According to the Financial Times, the order was given by the Chinese Communist party’s Central Office earlier this year. While the policy is confidential, employees of two cybersecurity companies confirmed to the paper that their government clients had mentioned the directive. They spoke on condition of anonymity. The policy is the first such targeted government edict to be revealed publicly.
The specific focus on overseas firms – which will include manufacturers such as Dell, HP and Microsoft – can be read as a reaction to the US government’s efforts to discourage the use of Chinese equipment, via both export bans and exerting pressure on allies. The revelation of Beijing’s decision will likely foment concerns of supply chains between the US and China being cut.
Washington has banned US firms from using equipment from China’s Huawei, so the Chinese government’s decision is not entirely surprising - the country is pushing for great technological self-sufficiency, and mandating domestic adoption would provide support to the firm and its fellow manufacturer ZTE as they face adversity overseas.
Paul Triolo of the consultant Eurasia Group noted that the US hostility increased the need for urgency, saying: “The goal is clear: getting to a space largely free of the type of threats that ZTE, Huawei, Megvii, and Sugon now face.”
The broker China Securities estimated that between 20 million and 30 million devices would need to be switched out under the initiative, with replacements scheduled to start next year.
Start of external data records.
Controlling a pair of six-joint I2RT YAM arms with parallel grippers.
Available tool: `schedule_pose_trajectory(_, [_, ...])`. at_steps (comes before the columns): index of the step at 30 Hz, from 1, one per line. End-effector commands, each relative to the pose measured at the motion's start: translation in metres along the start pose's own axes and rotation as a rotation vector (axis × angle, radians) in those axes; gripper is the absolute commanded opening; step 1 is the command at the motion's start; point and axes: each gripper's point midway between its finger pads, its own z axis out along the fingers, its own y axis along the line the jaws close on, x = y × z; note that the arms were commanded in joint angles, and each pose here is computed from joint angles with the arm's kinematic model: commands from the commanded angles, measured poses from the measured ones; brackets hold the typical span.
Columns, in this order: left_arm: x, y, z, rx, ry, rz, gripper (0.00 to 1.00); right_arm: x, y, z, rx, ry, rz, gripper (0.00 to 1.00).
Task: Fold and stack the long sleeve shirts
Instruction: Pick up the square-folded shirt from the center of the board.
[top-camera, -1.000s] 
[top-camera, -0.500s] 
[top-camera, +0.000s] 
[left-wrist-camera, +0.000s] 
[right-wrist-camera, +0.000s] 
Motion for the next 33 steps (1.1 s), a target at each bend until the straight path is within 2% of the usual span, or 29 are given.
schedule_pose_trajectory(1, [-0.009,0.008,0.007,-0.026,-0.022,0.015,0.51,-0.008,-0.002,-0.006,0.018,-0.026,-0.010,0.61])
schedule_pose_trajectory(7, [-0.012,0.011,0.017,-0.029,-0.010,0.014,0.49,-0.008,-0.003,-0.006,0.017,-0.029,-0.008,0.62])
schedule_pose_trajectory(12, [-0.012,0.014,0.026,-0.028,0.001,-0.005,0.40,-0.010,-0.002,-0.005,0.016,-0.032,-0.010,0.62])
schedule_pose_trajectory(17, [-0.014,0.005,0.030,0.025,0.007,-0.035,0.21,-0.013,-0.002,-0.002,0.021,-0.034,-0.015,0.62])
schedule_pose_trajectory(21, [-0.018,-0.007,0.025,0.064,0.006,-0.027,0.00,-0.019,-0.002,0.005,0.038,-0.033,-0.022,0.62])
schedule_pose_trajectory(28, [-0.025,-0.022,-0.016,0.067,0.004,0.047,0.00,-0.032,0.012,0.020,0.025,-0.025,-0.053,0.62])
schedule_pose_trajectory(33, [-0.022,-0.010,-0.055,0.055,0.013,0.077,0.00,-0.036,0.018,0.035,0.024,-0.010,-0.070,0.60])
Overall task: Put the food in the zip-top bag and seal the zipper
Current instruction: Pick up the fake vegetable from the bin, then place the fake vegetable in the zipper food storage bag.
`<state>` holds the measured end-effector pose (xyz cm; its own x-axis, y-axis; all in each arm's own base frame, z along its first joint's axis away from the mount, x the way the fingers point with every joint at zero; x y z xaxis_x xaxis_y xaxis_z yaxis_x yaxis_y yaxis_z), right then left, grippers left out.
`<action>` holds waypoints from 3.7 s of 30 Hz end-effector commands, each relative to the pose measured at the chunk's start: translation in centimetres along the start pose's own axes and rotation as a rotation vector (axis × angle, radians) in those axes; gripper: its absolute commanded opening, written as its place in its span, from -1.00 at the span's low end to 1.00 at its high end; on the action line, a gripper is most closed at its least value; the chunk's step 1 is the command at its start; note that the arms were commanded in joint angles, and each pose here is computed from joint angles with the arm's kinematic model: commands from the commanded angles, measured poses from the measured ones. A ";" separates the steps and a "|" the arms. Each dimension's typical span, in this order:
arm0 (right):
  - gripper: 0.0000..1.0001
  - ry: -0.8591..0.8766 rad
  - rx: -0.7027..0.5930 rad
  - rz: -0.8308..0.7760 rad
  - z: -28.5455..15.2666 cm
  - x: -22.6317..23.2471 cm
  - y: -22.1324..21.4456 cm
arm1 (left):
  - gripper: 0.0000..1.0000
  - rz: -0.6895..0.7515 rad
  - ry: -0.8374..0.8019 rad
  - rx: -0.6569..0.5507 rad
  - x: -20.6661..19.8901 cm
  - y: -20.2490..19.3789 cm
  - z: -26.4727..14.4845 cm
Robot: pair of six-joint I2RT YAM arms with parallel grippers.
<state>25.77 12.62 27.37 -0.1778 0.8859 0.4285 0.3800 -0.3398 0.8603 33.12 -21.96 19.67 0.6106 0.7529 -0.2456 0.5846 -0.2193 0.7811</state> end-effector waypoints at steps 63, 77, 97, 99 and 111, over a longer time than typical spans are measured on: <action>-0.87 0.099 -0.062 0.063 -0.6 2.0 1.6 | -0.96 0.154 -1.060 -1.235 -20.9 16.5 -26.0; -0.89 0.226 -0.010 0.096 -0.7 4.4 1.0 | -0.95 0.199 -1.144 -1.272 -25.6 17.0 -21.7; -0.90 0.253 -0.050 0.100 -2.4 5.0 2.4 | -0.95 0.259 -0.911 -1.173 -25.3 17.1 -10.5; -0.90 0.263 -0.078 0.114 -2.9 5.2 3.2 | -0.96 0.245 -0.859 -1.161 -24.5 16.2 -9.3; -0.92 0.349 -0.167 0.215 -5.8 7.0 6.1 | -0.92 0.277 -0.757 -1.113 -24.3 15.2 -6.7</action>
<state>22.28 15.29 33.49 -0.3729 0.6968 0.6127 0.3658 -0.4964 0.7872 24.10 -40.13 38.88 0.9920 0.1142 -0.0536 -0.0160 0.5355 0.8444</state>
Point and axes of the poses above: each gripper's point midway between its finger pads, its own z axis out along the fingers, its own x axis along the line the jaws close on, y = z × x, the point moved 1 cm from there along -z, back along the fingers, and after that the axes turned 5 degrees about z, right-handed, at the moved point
The policy has been dubbed “3-5-2”, as 30% of devices are expected to be switched next year, followed by 50% in 2021 and 20% the following year.
Hardware may not be the real sticking point, particularly as government offices already use Lenovo computers following the Chinese firm’s acquisition of IBM’s personal computer unit. Software is more likely to present challenges as US-made operating systems, such as Microsoft’s Windows and Apple’s macOS, are both widespread and popular with developers.
Chinese-developed systems such as Kylin OS have a much more restricted ecosystem and far fewer developers creating compatible programmes. Even the definition “domestically-made” presents issues as Chinese firms such as Lenovo frequently use components made by foreign companies such as Intel and Samsung.